Metadata schemas define structured sets of properties for different file types:

  • Schema Definition: Administrators can create and manage metadata schemas
  • Field Types: Support for text, number, date, selection, user, and more
  • Validation Rules: Ensure data integrity with format and value constraints
  • Required Fields: Specify which metadata must be provided
  • Default Values: Pre-populate fields for faster data entry
  • Schema Assignment: Apply schemas to folders, file types, or categories
[Metadata Schema Editor Interface]

Content Extraction

Datar can automatically extract information from file contents to create additional metadata.

Automatic Extraction

Information extracted from files:

  • Document properties (title, subject, author)
  • Text content for full-text search
  • Images and visual content
  • Tables and structured data
  • Technical metadata (dimensions, duration, etc.)
  • Embedded metadata from specialized formats

Advanced Processing

Enhanced extraction capabilities:

  • Text recognition (OCR) for images and scans
  • Entity detection (people, organizations, dates)
  • Topic and keyword extraction
  • Language detection
  • Sentiment analysis
  • Custom extraction patterns

Content Extraction by File Type

File Format
Extractable Data
Office Documents (DOCX, XLSX, PPTX)
Title, author, company, keywords, comments, content, revision data
PDF
Author, title, subject, keywords, creation/modification dates, page count, content
Images (JPG, PNG, TIFF)
EXIF data (camera, date, location), dimensions, color profile, text via OCR
Audio/Video
Duration, bitrate, resolution, embedded metadata, transcription via speech recognition
Email (MSG, EML)
Sender, recipients, date, subject, body text, attachments
Content extraction happens automatically during upload but can also be triggered manually for existing files or when extraction capabilities are updated.

Content Classification

Classification provides a formal taxonomy for organizing content in a consistent, controlled way.

Classification System

How classification works:

  • Hierarchical categories and subcategories
  • Controlled vocabulary with defined terms
  • Multiple classification dimensions
  • Classification rules and policies
  • Required vs. optional classifications
  • Classification inheritance

Classification Benefits

Why use formal classification:

  • Consistent organization across the system
  • Improved compliance with records policies
  • Better governance and content management
  • Enhanced discoverability of information
  • Clear information architecture
  • Support for retention and disposition
Document Types
  • Financial Documents
    • Reports
    • Statements
    • Budgets
    • Invoices
    • Tax Documents
  • Human Resources
    • Policies
    • Employee Records
    • Benefits Information
    • Hiring Documents
    • Training Materials
  • Legal Documents
    • Contracts
    • Agreements
    • Compliance Documents
    • Regulatory Filings
    • Intellectual Property
  • Marketing Materials
    • Presentations
    • Brochures
    • Campaign Assets
    • Brand Guidelines
    • Market Research
Confidentiality Levels
  • Public
  • Internal Use Only
  • Confidential
  • Restricted
  • Top Secret
Departments
  • Executive
  • Finance
  • Human Resources
  • Information Technology
  • Legal
  • Marketing
  • Operations
  • Research & Development
  • Sales
[Classification Management Interface]

Metadata Integration

Datar's metadata system integrates with other modules and external systems to maximize usefulness.

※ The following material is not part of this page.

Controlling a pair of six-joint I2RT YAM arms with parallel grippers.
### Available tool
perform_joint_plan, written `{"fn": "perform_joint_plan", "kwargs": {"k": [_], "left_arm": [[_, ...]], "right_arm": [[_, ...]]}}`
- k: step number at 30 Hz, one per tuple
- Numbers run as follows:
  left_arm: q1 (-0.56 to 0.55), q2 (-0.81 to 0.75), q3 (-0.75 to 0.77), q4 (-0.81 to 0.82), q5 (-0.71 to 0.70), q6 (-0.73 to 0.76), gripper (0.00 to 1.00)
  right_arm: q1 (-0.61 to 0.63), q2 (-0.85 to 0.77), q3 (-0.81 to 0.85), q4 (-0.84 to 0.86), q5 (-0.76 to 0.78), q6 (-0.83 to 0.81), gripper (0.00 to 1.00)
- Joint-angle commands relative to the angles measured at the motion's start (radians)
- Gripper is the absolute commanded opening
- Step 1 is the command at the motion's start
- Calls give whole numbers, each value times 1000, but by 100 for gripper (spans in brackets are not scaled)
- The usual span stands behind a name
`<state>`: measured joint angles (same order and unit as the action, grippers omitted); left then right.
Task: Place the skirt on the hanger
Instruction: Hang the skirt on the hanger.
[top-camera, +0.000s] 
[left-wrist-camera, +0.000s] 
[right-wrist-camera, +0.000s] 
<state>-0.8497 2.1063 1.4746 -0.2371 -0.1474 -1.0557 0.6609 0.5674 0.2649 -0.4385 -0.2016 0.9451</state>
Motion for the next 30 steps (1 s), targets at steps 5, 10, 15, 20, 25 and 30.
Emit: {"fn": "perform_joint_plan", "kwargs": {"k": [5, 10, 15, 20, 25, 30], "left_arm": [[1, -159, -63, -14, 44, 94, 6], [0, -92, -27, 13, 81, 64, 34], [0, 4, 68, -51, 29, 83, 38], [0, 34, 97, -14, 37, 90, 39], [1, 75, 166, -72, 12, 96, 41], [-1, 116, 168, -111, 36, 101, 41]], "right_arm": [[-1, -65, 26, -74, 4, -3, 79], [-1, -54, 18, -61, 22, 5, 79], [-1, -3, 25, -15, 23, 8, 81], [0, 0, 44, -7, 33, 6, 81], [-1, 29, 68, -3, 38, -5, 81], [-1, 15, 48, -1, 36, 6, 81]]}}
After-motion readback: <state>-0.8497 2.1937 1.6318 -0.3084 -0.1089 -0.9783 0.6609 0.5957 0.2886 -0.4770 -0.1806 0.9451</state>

Metadata Integration Points

Integration Point
Description
Key Capabilities
Search Engine
Powers comprehensive search across all metadata types
Full-text indexing, faceted search, relevance ranking, search suggestions
Workflow System
Uses metadata to drive business processes
Condition-based routing, approval flows, status tracking, notifications
Records Management
Leverages metadata for records classification
Retention schedules, legal holds, disposition rules, audit trails
Analytics Platform
Analyzes metadata for insights
Usage patterns, content analytics, trend detection, dashboards
External Systems
Shares metadata with other applications
Metadata import/export, syncing, API access, format conversion

Metadata Best Practices

  1. Develop a Metadata Strategy

    Create a comprehensive metadata strategy before implementation. Define what metadata is needed, how it will be used, who will maintain it, and how it aligns with business objectives.

  2. Use Consistent Naming Conventions

    Establish clear naming conventions for tags, properties, and classification terms. Consistency improves searchability and helps users understand how to apply metadata correctly.

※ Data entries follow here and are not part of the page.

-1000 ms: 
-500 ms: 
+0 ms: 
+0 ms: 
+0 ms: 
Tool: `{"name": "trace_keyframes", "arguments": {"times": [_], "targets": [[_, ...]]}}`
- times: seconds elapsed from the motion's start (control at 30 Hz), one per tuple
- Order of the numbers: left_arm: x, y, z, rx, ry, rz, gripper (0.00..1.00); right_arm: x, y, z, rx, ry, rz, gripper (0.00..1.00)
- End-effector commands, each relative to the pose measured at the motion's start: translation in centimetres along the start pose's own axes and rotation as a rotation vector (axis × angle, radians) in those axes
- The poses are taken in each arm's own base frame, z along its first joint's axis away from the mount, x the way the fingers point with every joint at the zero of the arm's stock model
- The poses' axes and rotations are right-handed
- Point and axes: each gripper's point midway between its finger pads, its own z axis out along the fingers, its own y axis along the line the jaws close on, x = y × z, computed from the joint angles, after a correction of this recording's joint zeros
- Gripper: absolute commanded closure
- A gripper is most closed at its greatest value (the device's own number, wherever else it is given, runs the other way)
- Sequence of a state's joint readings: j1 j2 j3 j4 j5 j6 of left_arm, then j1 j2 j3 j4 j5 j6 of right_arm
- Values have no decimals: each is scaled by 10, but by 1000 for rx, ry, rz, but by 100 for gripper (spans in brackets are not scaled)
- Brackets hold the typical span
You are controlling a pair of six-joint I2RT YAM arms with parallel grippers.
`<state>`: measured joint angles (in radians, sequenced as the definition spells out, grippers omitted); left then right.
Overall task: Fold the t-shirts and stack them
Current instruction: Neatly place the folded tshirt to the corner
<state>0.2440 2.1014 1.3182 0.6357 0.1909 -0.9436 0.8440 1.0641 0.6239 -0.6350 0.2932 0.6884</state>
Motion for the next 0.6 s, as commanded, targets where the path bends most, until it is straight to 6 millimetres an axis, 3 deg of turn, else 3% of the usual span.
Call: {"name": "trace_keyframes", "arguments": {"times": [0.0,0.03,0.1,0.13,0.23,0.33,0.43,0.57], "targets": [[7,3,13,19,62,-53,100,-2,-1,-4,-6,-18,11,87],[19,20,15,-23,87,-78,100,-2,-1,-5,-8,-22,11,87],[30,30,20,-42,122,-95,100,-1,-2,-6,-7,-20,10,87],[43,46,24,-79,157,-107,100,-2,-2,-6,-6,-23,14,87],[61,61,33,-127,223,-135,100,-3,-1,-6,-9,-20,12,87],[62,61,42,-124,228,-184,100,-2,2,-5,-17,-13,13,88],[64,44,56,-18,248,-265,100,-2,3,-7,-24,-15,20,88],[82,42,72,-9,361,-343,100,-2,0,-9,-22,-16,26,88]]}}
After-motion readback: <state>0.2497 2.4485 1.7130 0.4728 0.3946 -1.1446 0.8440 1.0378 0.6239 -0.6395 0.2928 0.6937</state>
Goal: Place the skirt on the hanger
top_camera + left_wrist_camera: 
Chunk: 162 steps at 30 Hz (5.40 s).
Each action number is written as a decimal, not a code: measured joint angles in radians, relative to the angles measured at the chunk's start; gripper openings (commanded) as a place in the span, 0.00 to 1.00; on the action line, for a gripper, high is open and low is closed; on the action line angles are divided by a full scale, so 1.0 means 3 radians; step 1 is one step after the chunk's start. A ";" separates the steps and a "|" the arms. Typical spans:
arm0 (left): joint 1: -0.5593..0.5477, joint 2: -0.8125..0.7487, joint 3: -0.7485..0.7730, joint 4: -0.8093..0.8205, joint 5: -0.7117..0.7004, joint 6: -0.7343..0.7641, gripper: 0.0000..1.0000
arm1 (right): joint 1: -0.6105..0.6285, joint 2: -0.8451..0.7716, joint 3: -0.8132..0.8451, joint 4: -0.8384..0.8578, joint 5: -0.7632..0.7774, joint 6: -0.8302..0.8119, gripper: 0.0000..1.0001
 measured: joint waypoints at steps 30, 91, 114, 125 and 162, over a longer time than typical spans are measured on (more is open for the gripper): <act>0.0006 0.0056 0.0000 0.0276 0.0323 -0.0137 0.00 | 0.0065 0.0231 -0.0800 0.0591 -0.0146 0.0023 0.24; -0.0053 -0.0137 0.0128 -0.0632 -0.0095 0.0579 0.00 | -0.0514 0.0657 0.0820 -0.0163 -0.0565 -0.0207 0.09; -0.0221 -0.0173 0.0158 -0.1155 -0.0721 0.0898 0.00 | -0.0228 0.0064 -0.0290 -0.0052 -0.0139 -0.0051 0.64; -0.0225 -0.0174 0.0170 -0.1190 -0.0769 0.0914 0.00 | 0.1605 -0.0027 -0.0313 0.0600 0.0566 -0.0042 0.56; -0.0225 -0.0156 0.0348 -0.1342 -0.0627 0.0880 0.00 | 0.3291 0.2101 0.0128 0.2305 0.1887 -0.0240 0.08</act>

  3. Balance Flexibility and Control

    Strike the right balance between controlled vocabularies and free-form metadata. Too much control can frustrate users, while too little leads to inconsistency and reduced findability.

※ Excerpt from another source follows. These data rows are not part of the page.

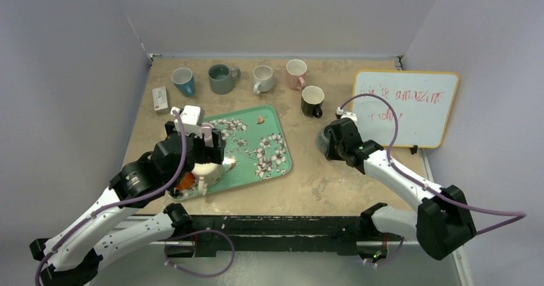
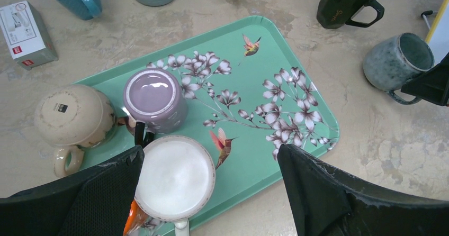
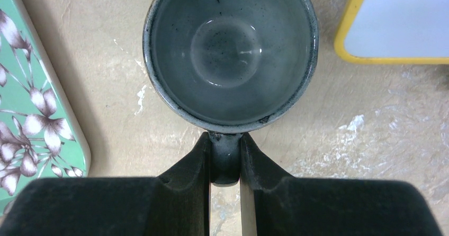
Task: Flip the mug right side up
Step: Place the cup at the center of the board.
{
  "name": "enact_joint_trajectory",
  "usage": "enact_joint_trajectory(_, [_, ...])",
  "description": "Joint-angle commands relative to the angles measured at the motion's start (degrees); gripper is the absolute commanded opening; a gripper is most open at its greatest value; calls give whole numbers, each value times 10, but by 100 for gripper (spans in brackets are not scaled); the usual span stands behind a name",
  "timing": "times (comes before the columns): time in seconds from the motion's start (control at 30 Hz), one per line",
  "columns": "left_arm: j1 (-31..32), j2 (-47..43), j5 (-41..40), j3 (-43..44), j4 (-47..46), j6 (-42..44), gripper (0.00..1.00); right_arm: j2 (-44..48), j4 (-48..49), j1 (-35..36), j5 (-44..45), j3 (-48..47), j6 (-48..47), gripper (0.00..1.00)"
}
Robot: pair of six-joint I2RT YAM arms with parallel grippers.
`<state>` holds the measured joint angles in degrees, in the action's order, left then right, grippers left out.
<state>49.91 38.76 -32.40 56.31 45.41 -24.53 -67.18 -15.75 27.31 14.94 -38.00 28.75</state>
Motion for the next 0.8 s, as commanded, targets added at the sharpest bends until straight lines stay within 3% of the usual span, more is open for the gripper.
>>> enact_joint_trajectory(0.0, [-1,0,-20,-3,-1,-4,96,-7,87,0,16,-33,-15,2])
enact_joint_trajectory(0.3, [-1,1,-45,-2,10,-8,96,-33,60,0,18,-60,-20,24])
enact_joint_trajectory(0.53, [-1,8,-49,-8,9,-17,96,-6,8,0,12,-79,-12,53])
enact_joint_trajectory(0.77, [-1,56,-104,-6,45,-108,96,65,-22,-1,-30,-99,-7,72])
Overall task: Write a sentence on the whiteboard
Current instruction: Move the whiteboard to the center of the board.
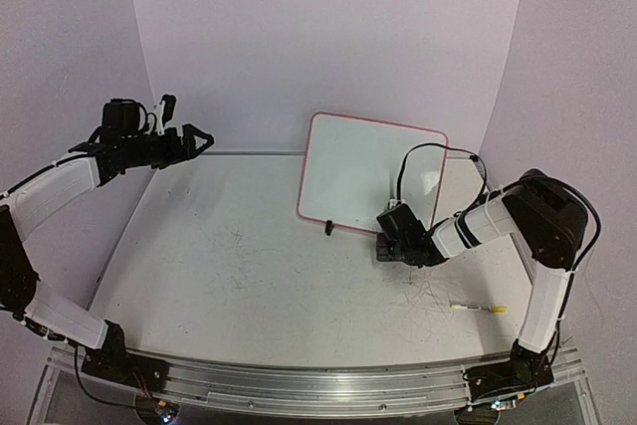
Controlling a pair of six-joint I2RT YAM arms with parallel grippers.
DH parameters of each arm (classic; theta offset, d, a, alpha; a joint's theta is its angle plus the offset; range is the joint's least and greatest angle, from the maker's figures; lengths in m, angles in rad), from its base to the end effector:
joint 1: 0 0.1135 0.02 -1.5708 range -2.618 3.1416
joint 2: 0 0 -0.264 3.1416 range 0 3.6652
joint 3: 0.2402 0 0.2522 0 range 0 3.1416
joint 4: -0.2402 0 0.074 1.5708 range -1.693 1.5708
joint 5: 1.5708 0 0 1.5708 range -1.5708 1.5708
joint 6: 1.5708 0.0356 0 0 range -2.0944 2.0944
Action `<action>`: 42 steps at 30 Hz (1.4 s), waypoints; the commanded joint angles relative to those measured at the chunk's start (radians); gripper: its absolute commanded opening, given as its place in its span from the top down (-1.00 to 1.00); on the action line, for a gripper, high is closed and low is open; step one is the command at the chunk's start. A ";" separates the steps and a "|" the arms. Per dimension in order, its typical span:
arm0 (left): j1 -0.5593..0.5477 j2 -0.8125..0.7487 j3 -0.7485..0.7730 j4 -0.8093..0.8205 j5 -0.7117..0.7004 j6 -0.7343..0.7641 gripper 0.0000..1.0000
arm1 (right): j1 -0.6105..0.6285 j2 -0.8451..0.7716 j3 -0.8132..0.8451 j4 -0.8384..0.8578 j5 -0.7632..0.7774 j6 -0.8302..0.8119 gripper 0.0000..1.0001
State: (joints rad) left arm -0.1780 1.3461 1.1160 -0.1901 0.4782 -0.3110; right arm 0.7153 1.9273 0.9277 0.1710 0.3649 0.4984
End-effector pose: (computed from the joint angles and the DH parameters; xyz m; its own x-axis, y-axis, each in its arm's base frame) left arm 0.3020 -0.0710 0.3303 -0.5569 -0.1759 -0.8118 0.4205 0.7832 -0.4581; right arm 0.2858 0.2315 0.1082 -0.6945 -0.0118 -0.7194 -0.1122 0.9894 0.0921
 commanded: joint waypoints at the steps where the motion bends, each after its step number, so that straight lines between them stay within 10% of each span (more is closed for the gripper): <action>1: -0.003 -0.002 -0.005 0.043 -0.037 0.023 -0.94 | 0.068 -0.081 -0.084 0.223 -0.300 -0.394 1.00; 15: -0.002 -0.019 -0.018 0.044 -0.098 0.036 -0.95 | 0.074 -0.136 -0.213 0.322 -0.392 -0.508 1.00; 42: -0.002 -0.017 -0.026 0.044 -0.132 0.049 -0.95 | 0.165 -0.251 -0.420 0.404 -0.021 -0.083 0.99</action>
State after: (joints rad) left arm -0.1780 1.3460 1.0967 -0.1824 0.3618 -0.2836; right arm 0.8427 1.6733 0.4873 0.5147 0.2405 0.3284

  4. Automate Metadata Capture

    Leverage automation to reduce the burden on users. Use content extraction, default values, inheritance, and rules to populate metadata automatically whenever possible.

  5. Focus on Business Value

    Prioritize metadata that delivers business value. Each metadata field should serve a specific purpose like improving search, supporting workflows, or meeting compliance requirements.

  6. Train and Support Users

    Educate users on the importance of metadata and how to apply it correctly. Provide clear guidelines, templates, and ongoing support to encourage consistent metadata application.

Related Drive Components

  1. File Management

    Learn the basics of managing files and folders in the Drive module.

  2. Access Control

    Understand how to manage permissions and share files securely.

  3. File Versioning

    Track changes and manage file history over time.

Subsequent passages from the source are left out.